▶ About this exercise
Take each line below that has "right" and copy it.

▶ Source material
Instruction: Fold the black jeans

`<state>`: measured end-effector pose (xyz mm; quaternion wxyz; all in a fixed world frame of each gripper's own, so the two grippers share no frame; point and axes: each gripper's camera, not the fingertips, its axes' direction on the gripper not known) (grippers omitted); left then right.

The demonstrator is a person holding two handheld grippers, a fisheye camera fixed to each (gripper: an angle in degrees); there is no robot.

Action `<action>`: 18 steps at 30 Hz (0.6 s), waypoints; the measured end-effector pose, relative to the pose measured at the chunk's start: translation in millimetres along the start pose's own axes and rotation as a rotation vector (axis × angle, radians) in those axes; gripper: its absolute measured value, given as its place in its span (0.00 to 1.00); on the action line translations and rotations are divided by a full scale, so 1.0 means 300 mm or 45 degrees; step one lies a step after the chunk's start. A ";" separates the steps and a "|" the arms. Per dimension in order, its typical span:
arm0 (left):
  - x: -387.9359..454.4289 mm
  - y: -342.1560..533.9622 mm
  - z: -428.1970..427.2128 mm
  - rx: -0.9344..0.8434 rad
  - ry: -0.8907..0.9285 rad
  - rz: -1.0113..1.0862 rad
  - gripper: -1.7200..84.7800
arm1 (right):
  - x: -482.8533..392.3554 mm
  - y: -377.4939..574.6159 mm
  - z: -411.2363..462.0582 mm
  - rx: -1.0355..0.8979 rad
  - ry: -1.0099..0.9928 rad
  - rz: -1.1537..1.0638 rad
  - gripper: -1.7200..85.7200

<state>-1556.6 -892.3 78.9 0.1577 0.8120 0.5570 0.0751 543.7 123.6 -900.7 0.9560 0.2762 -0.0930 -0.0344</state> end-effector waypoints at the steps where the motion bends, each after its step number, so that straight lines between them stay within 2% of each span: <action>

▶ Solution for this problem
`<state>`: measured end-effector pose (xyz mm; quaternion wxyz; all in a fixed world frame of each gripper's own, so the two grippers share no frame; point and axes: each gripper's camera, not the fingertips, its axes' direction on the gripper not known) (grippers omitted); left then right.
arm1 (right):

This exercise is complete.